打破名校迷思! 沒有熱情與想法的未來不會有保障
本書討論許多高中生想盡辦法擠進知名大學已經到了走火入魔的地步,且引發家長、學校、老師間的恐怖焦慮,這種以學校排名而非自我認知的價值觀做為選校選系的準則,確實影響了未來人生的發展。作者針對許多畢業生出校門後的發展作了統計調查,發現並非所有名校畢業的學生皆如眾人想像,有著保障的機會與發展。這個殘忍的現實告訴我們一點,你唸哪間學校並不代表你這個人,即便不是系出名門,成功者往往因著自己的才能及熱情能有更好的發揮。<博客來編譯>
Read award-winning journalist Frank Bruni's New York Times bestseller: an inspiring manifesto about everything wrong with today's frenzied college admissions process and how to make the most of your college years.
Over the last few decades, Americans have turned college admissions into a terrifying and occasionally devastating process, preceded by test prep, tutors, all sorts of stratagems, all kinds of rankings, and a conviction among too many young people that their futures will be determined and their worth established by which schools say yes and which say no.
In Where You Go is Not Who You'll Be, Frank Bruni explains why this mindset is wrong, giving students and their parents a new perspective on this brutal, deeply flawed competition and a path out of the anxiety that it provokes.
Bruni, a bestselling author and a columnist for the New York Times, shows that the Ivy League has no monopoly on corner offices, governors' mansions, or the most prestigious academic and scientific grants. Through statistics, surveys, and the stories of hugely successful people, he demonstrates that many kinds of colleges serve as ideal springboards.
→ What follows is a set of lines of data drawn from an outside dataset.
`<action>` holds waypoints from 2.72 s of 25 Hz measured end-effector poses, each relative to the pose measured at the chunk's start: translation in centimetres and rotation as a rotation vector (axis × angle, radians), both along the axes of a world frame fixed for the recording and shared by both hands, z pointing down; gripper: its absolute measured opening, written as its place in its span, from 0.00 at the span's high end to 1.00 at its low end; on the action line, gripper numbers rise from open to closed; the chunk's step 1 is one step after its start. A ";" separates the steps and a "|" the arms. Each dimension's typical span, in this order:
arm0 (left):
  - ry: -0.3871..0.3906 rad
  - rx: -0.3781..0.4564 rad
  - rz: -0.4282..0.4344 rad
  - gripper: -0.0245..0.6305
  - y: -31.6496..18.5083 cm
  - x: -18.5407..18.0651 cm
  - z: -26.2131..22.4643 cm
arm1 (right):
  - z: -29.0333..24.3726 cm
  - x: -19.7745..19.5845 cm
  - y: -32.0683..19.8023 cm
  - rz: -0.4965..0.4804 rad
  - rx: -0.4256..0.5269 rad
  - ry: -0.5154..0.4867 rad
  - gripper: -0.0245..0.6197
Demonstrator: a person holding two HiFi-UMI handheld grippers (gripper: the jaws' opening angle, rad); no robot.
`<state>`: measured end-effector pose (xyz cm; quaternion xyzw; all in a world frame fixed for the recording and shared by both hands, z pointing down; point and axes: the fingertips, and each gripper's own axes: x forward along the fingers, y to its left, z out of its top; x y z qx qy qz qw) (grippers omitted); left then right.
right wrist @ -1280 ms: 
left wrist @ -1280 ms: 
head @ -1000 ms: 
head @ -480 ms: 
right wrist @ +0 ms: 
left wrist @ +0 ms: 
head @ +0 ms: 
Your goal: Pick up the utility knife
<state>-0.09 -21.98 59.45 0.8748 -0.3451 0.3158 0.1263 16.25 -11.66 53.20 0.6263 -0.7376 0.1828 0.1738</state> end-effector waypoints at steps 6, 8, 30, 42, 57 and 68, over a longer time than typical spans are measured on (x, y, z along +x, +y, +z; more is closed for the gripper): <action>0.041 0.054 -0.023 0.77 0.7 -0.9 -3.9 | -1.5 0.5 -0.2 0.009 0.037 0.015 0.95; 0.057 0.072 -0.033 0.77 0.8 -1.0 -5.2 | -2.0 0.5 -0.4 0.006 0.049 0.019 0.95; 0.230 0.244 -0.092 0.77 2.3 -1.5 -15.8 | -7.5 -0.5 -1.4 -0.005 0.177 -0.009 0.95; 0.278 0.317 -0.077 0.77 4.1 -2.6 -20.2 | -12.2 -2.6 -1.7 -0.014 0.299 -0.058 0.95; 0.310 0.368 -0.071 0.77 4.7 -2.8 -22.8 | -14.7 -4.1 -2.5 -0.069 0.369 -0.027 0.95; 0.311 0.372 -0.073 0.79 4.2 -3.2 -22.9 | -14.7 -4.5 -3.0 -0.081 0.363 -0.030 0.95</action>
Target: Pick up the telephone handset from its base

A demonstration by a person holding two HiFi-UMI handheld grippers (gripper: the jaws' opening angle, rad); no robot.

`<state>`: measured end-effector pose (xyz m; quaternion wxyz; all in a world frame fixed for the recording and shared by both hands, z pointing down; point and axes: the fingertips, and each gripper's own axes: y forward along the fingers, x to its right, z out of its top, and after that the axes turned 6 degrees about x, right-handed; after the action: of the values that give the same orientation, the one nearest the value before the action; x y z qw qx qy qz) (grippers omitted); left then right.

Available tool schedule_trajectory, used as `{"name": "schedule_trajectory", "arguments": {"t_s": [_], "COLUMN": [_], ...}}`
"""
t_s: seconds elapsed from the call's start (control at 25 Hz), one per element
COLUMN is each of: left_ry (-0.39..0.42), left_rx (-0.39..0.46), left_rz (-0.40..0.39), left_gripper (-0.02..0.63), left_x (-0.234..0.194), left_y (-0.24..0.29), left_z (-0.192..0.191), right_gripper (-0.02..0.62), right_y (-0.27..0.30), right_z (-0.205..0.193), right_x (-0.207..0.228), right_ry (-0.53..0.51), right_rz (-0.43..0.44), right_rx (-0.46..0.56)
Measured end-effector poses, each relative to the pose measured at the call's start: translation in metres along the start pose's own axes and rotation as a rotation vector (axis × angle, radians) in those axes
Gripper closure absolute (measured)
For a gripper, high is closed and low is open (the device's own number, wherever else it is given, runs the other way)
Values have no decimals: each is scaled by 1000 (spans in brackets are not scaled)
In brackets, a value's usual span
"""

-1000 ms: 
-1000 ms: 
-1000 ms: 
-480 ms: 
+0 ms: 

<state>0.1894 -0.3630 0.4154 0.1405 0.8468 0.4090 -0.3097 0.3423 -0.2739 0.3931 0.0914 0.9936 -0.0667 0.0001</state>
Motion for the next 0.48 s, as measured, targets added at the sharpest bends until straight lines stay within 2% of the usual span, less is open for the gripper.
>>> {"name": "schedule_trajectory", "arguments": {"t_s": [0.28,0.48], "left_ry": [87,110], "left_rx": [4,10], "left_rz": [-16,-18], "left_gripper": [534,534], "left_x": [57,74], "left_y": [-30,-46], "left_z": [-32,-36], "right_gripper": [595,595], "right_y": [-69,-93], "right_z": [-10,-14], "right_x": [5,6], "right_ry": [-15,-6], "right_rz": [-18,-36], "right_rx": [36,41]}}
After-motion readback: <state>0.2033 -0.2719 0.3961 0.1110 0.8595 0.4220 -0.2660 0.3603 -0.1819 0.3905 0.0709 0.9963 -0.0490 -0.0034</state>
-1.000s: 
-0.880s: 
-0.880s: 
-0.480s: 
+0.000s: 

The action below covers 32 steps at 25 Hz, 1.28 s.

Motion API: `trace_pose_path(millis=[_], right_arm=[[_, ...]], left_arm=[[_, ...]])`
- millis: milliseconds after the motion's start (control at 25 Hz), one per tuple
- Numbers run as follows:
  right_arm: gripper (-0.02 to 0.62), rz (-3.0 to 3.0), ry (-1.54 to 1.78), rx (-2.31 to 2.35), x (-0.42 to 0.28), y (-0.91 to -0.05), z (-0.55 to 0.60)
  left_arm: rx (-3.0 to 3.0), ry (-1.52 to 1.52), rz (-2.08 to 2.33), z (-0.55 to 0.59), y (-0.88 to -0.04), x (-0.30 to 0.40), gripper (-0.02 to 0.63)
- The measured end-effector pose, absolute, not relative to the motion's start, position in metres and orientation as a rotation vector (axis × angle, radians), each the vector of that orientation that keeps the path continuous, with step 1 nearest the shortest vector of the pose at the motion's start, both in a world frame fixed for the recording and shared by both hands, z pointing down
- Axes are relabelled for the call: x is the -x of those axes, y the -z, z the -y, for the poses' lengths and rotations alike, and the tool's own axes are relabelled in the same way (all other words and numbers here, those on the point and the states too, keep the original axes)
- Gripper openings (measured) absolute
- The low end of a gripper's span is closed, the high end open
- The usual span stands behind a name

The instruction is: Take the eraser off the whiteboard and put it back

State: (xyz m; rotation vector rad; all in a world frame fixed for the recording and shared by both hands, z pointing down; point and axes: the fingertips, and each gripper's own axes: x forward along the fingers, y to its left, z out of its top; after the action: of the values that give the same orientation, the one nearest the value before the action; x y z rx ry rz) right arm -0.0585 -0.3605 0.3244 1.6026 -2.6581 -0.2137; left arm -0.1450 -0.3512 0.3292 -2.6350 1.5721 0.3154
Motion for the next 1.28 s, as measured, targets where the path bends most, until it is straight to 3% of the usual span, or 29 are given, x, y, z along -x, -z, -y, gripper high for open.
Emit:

And he illuminates how to make the most of them. What matters in the end are students' efforts in and out of the classroom, not the name on their diploma.
Where you go isn't who you'll be. Americans need to hear that--and this indispensable manifesto says it with eloquence and respect for the real promise of higher education.